Exercise aim:
In the material below, how many lines include the word "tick"? Write only the number.
^^^^^^^^
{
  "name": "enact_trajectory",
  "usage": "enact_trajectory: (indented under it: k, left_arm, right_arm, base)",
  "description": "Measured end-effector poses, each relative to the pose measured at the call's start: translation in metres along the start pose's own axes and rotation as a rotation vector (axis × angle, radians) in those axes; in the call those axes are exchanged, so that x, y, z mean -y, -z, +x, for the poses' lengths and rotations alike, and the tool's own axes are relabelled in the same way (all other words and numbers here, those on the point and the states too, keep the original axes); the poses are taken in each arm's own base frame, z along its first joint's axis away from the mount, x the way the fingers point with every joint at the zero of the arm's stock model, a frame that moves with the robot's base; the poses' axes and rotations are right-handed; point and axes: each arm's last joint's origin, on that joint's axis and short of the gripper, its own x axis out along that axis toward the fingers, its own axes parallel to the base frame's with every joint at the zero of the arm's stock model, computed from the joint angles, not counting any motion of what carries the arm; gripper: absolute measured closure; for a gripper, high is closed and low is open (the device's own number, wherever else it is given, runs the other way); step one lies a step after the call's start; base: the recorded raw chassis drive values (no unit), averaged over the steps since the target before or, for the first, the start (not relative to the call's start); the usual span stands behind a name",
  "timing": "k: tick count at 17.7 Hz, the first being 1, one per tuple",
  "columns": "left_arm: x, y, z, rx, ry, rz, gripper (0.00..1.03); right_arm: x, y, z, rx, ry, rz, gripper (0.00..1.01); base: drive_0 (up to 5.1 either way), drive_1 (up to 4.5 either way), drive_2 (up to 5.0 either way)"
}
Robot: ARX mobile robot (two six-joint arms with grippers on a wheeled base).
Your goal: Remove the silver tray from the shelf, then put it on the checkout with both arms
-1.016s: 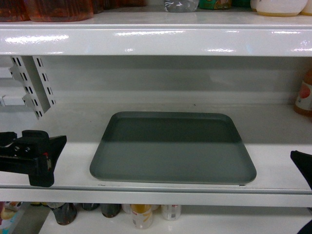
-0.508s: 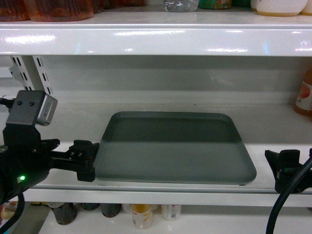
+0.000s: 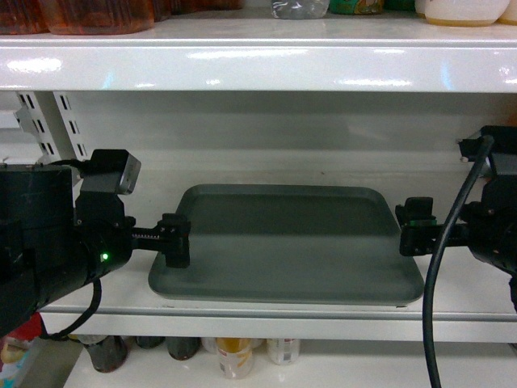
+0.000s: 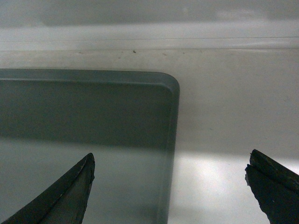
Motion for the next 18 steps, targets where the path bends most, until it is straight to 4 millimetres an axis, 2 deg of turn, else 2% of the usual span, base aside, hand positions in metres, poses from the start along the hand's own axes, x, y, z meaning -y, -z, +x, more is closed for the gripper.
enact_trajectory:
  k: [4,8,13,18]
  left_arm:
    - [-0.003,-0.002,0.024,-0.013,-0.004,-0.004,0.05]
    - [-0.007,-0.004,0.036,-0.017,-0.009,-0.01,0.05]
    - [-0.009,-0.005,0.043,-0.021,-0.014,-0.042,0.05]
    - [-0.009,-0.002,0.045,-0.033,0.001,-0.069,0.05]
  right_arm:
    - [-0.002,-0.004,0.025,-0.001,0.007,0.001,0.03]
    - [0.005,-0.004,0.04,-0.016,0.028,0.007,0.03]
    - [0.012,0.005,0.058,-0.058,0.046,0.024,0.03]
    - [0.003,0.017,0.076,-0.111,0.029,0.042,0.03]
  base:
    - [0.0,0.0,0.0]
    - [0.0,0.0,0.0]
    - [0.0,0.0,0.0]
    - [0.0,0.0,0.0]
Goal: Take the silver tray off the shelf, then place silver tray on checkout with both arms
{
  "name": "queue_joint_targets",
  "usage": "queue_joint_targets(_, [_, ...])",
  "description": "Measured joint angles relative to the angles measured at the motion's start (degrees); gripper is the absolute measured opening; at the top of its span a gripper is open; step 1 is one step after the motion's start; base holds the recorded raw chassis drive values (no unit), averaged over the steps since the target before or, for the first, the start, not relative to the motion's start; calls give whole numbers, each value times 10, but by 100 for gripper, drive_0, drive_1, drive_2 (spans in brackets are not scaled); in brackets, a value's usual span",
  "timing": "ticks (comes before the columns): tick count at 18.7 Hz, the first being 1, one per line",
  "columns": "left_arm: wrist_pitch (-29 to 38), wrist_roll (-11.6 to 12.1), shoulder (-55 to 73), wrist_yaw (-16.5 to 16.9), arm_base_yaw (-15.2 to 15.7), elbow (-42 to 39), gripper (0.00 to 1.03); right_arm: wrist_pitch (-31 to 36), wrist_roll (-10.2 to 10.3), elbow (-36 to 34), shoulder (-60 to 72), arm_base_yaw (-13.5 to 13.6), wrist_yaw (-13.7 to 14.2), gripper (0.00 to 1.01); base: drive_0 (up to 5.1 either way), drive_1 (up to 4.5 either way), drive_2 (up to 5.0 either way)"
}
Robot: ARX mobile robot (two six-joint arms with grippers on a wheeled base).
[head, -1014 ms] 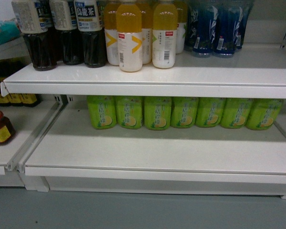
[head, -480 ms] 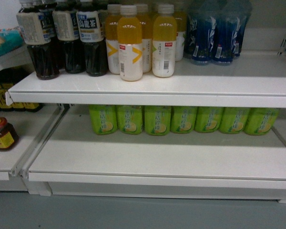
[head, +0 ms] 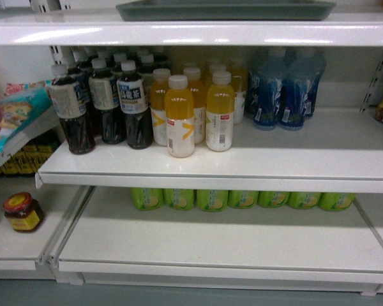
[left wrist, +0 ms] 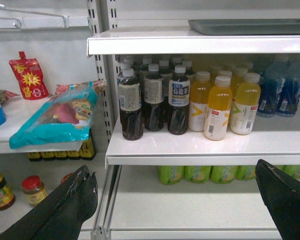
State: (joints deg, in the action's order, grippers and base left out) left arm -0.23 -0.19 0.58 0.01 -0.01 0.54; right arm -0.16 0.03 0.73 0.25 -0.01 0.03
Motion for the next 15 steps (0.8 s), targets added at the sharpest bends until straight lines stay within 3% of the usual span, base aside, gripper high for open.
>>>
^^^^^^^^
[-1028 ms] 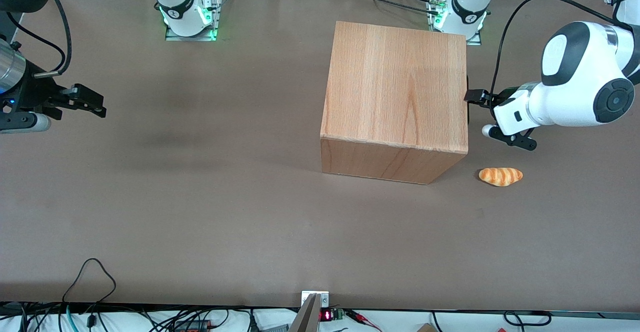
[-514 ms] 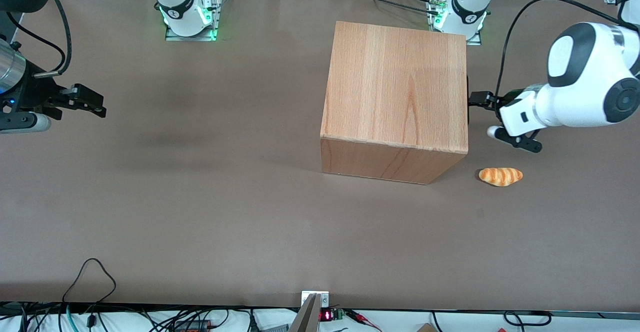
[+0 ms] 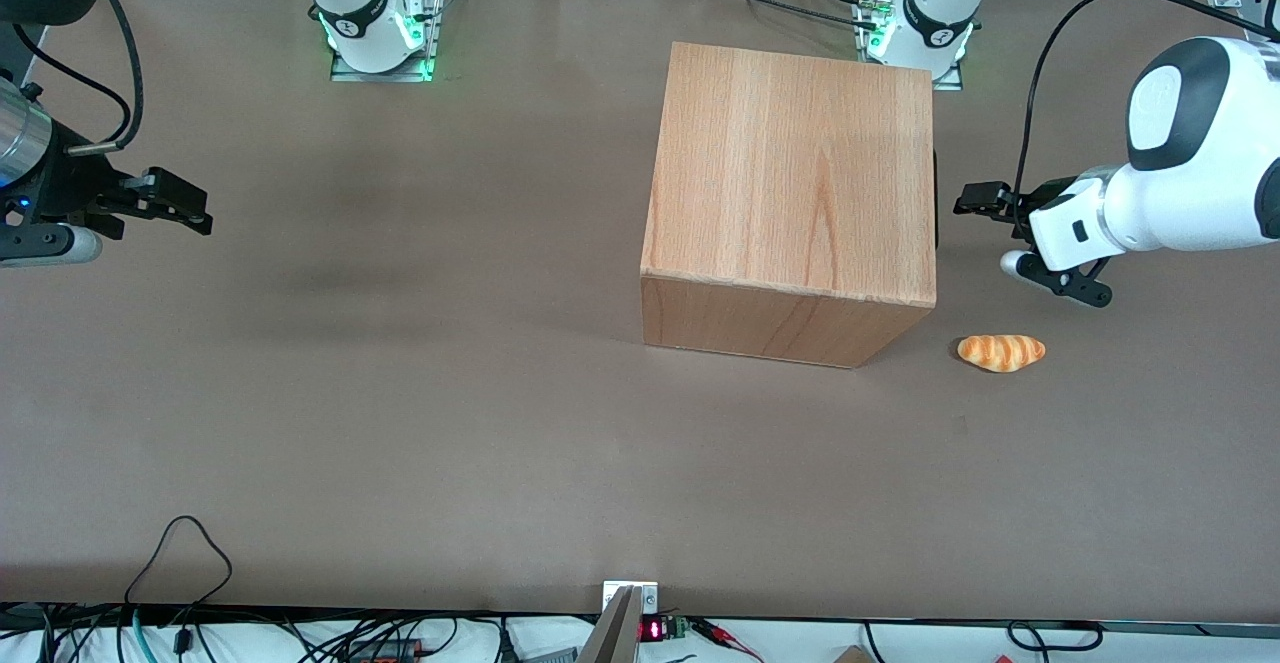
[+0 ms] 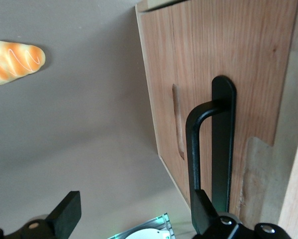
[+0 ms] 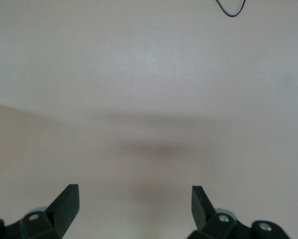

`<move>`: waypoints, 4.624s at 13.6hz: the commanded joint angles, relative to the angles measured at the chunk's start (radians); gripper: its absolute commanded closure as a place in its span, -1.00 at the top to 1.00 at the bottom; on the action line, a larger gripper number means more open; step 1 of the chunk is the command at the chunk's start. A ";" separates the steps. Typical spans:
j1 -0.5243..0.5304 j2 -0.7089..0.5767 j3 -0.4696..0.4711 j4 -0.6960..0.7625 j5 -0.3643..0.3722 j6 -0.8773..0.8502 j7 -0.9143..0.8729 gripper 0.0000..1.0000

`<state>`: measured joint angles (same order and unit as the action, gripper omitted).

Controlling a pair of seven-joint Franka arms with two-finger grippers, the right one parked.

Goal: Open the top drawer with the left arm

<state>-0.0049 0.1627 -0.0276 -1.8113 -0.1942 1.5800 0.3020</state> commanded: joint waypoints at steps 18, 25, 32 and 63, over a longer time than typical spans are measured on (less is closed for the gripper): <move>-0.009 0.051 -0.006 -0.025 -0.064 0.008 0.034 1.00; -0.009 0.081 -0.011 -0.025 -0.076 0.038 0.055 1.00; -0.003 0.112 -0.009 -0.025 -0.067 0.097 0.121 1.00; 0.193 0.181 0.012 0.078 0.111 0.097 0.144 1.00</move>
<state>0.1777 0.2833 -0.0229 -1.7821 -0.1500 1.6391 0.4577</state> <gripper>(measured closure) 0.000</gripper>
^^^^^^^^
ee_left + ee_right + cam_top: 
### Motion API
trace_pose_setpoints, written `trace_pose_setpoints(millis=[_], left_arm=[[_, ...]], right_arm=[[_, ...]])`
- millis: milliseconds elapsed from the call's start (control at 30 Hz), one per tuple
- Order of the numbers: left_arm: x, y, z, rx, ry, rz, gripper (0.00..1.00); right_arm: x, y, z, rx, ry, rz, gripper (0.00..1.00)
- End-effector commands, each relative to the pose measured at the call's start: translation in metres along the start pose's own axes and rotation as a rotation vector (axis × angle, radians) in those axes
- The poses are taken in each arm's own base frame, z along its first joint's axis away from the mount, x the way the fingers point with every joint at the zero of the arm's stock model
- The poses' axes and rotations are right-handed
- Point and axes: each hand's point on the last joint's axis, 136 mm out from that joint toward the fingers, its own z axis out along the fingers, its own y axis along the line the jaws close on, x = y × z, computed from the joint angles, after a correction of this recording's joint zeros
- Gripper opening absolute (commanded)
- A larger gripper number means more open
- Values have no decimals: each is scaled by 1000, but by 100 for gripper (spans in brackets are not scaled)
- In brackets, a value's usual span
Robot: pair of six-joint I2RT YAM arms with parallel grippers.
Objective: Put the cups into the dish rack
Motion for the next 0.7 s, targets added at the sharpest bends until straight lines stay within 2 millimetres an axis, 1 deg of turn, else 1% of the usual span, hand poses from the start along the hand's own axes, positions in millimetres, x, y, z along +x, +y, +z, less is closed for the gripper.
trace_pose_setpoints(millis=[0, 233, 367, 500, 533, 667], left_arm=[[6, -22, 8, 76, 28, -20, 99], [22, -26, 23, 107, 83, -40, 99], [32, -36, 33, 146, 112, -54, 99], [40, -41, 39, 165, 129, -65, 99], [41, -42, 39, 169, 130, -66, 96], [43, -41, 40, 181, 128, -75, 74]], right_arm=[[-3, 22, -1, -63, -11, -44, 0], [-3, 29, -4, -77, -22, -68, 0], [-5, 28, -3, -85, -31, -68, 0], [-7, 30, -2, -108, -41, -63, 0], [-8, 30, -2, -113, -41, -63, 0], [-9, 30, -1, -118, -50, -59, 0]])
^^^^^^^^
Finished task:
2